Although PI remains the most widely used fluorochrome for DNA ploidy determination, its fluorescence intensity in stained samples was reported to be influenced by cell size or shape in Saccharomyces cerevisiae [21]. When cryptococci are exposed to fluconazole (FLC), there is a noticeable increase in cell size and changes in fluorescence intensity in flow cytometry analysis [22]. In this study, we analyzed the ploidy status of cryptococcal yeast cells exposed to fluconazole using propidium iodide (PI) and observed alterations in fluorescence intensity unrelated to ploidy. In addition, we explored the use of other fluorochromes, SYTOX Green [21] and SYBR Green I [23], which have been recommended for more accurate DNA analysis in S. cerevisiae [21]. We found that both SYTOX Green and SYBR Green were not useful for determining ploidy or analyzing the cell cycle in cryptococci, as their binding is nonspecific to nuclear DNA.

2. Methods

Strains and culture conditions. Cryptococcus neoformans strain H99 was grown in YPD broth to log phase at 30 °C. The log-phase cells were exposed to 32 μg/mL FLC for the indicated time to compare with naïve cells and were processed for staining with various fluorescent dyes.
Propidium iodide staining. PI staining was carried out according to established methods [22]. In short, approximately 2 × 107 cells (1 OD600) were fixed in 70% ethanol overnight at 4 °C, collected, and suspended in NS buffer [24]. Subsequently, the sample was treated with RNase and stained with PI (Invitrogen, Carlsbad, CA, USA) at 37 °C for 2 h. The PI-stained cells were analyzed by flow cytometry as previously detailed [22]. ImageStream® imaging flow cytometry analysis (Amnis Corporation, Seattle, WA, USA) was performed on H99 cells either untreated or treated with 32 µg/mL FLC for 8 h and stained with PI. Imperfect acquisition events (poor alignment, focus) as well as cell clumps were eliminated by gating in post-acquisition analysis using the ImageStream® Ideas software version 4. To compare the most similar populations possible, we also gated only single (non-budding) cells.
SYTOX Green and SYBR Green I staining. The staining procedures for SYTOX Green and SYBR Green I (Invitrogen, Carlsbad, CA, USA) followed the methods established in the early 2000s [21,23]. Briefly, an approximate number of 2 × 107 cells were fixed in 70% ethanol. For SYTOX Green staining, fixed cells were washed with H2O and resuspended in RNase solution, boiled for 15 min, allowed to cool at room temperature and incubated for 2–12 h at 37 °C. The cells were collected, resuspended in protease solution, and incubated for 15–20 min.
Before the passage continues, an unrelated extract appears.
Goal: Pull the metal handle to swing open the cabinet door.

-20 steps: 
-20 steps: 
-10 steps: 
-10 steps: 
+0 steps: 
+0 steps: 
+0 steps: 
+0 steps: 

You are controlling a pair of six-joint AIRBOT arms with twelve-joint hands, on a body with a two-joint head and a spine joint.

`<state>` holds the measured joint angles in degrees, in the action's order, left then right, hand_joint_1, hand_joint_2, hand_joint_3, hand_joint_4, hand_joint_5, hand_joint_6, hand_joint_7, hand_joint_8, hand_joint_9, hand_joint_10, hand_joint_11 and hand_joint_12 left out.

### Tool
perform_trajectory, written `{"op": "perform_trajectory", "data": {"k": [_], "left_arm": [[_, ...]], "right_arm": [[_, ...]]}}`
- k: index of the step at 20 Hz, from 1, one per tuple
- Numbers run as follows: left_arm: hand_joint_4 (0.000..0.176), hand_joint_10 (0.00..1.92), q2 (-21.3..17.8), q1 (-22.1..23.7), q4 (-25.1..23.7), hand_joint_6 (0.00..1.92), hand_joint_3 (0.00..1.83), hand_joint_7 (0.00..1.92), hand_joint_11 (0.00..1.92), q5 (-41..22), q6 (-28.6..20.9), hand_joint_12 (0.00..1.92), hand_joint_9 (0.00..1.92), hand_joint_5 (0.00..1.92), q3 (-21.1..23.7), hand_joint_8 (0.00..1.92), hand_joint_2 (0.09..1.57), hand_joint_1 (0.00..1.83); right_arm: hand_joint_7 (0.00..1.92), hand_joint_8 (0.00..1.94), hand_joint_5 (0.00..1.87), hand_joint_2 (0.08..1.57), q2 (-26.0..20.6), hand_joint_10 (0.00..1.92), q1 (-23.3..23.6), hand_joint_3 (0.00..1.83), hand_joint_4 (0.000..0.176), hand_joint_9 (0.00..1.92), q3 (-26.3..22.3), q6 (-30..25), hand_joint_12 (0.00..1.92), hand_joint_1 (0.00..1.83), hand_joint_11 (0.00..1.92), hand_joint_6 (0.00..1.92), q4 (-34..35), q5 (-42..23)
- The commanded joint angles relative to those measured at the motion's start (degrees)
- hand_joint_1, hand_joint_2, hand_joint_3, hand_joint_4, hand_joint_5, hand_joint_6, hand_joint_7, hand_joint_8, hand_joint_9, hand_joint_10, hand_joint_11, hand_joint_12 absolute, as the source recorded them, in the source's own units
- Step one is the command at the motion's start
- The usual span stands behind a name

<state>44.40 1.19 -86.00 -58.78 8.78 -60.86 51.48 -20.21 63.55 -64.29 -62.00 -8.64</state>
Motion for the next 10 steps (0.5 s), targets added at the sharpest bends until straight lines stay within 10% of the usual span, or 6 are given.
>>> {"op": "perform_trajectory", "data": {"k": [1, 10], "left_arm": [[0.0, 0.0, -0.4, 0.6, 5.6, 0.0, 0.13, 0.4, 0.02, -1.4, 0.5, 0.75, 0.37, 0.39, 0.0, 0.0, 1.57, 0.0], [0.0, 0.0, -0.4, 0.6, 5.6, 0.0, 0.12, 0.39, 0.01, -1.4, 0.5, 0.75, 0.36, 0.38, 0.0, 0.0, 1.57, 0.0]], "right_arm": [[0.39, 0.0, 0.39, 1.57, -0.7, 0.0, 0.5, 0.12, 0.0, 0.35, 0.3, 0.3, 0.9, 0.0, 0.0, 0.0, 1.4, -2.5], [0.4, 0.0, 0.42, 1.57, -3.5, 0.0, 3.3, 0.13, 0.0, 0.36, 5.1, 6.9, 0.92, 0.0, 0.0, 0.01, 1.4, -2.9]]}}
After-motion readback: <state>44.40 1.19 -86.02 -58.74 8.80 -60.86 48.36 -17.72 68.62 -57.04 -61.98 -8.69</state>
Protease-treated cells were then added to SYTOX Green solution, sonicated, and subjected to analysis by standard flow cytometry methods [21]. For SYBR Green I staining, fixed and washed cells were incubated in RNase solution for 1 h at 50 °C. Proteinase treatment was also performed at 50 °C for 1 h before staining with SYBR Green I at 6 °C to 8 °C overnight in the dark to protect from light. Stained cells were sonicated and subjected to flow cytometry analysis [23].
In addition, ethanol-fixed cells were stained with 3 μg/mL DAPI and subsequently were subjected to flow cytometry analysis. For Hoechst 33258 or Hoechst 33342 (Invitrogen, Carlsbad, CA, USA) staining, a final concentration of 10 μg/mL of the dye was added to the cultures of live cells for 30 min and then were subjected to flow cytometry analysis.
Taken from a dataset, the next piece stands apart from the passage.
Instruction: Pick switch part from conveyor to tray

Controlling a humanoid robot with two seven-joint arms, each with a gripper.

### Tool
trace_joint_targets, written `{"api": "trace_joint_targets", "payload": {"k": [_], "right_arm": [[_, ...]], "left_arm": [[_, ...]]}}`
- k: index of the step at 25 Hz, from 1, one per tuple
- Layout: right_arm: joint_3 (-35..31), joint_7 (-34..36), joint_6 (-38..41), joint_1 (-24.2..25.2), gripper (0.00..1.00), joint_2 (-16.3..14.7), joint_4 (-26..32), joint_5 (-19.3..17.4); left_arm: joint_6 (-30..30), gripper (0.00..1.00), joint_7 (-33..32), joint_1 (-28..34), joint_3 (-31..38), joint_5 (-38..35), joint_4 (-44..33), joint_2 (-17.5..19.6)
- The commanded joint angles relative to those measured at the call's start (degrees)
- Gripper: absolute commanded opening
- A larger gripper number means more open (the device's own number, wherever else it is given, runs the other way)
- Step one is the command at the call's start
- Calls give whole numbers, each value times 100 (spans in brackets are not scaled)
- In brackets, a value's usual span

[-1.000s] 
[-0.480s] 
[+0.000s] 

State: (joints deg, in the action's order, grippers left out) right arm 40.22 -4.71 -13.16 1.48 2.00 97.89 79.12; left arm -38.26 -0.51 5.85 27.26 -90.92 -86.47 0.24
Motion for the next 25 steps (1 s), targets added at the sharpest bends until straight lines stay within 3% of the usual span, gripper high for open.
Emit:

3. Results and Discussions

We first examined PI-stained C. neoformans cells which had been exposed to fluconazole (FLC). The FLC-untreated sample displays the typical G1 and G2 peaks (Figure 1A, blue color), while the sample treated with FLC displays increased fluorescent intensity (Figure 1A, red color). The increased fluorescence intensity in the FLC-treated sample correlated with the increased cell size inferred from the forward scatter plots (Figure 1B–D). These results were similar to the previous observation that there is ambiguity in the flow cytometric determination of the DNA content in fluconazole-treated C. neoformans cells stained with propidium iodide [22]. However, ImageStream imaging flow cytometry analysis after applying the nuclear mask method revealed that the presumed polyploidy status in the FLC-treated samples was primarily attributed to an elevated cytoplasmic PI signal unrelated to ploidy (Figure 2).
The ImageStream system is a sophisticated flow cytometer capable of capturing fluorescence signals and high-quality fluorescence images, facilitating multiparameter analysis [25]. Analyzing images with ImageStream necessitates creating masks that divide the images into areas of interest (events/cells) and background. By default, the software generates masks encompassing the entire cell. This default mask is similar to the signals produced by flow cytometry.
Figure 2A demonstrates that the alteration in the fluorescence intensity pattern upon the FLC treatment in the ImageStream analysis, when employing the software’s default mask, closely resembles the pattern observed in conventional flow cytometry (Figure 1A). The “>2N” gate in the FLC-treated condition is displayed to indicate that these cells appear to have a DNA content exceeding 2N, potentially indicative of “polyploidy”. We then used the spot function in the Ideas software to create a new mask to isolate each cell’s nucleus from the surrounding cytoplasm. A further mask isolating each cell’s cytoplasm was created by subtracting the nuclear mask from the whole-cell mask. Figure 2B shows the sample images of a typical cell displaying the brightfield image (i), default software whole cell (ii), nuclear mask (iii), and cytoplasmic mask (iv). The apparent putative >2N population in panel A disappears after applying the nuclear mask (Figure 2C), suggesting that the increased fluorescent intensity in the putative “>2N” area is in fact not due to a ploidy change.
Two representative cells from the FLC-treated sample (cell x from near the G2 peak and cell y from the “>2N” area in Figure 2D left panel) were selected to further illustrate the effects of generating a mask using different methods in the Ideas software. The fluorescence intensities of example cells x and y using the whole-cell, nuclear, and cytoplasmic masks are displayed in the right panel of Figure 2E. It is evident that the cytoplasmic fluorescence intensity is higher in cell y than in cell x, which contributes to the major fluorescent intensity increase observed in the whole cell. The dot plot analysis further demonstrates that the cells from the >2N gate have a larger area of cytoplasm as well as cytoplasmic fluorescent intensity but do not display a clear increase in the actual nuclear fluorescence intensity (Figure 2F,G). To sum up, the cells in the >2N gate which could be interpreted as containing higher ploidy are mainly the cells with increased cytoplasmic fluorescent intensity. These findings suggest that determining ploidy in PI-stained cryptococcal cells displaying changes in size or shape cannot solely rely on simple flow cytometry data.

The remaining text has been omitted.